### WORK TO COMPLETE:
Check each line of the records below and collect those that include the word "yellow".

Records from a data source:
/---

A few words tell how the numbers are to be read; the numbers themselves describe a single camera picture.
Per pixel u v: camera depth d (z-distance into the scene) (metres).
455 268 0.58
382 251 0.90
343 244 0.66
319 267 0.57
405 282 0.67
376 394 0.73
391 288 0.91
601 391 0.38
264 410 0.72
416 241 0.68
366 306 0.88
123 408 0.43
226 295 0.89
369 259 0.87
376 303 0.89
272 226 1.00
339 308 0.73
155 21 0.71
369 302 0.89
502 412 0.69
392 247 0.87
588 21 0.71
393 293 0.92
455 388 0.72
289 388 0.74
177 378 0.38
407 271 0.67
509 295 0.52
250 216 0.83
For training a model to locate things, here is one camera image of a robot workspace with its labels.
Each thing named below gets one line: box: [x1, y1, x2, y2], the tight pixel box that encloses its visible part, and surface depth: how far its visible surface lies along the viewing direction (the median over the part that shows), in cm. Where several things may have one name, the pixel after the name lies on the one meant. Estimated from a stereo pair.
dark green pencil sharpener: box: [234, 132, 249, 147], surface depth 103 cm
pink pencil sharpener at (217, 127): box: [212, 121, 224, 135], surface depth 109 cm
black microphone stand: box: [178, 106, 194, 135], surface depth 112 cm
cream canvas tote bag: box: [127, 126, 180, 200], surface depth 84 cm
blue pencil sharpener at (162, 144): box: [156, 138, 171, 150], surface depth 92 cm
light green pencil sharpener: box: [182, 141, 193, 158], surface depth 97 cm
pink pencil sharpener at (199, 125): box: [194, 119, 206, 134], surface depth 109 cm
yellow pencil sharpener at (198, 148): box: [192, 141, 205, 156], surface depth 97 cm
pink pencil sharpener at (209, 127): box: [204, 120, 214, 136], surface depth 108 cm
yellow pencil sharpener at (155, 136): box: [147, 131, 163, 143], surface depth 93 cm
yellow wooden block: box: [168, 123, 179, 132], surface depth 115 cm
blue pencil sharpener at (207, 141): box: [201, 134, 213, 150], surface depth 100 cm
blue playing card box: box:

\---

### EXERCISE SOLUTION:
yellow pencil sharpener at (198, 148): box: [192, 141, 205, 156], surface depth 97 cm
yellow pencil sharpener at (155, 136): box: [147, 131, 163, 143], surface depth 93 cm
yellow wooden block: box: [168, 123, 179, 132], surface depth 115 cm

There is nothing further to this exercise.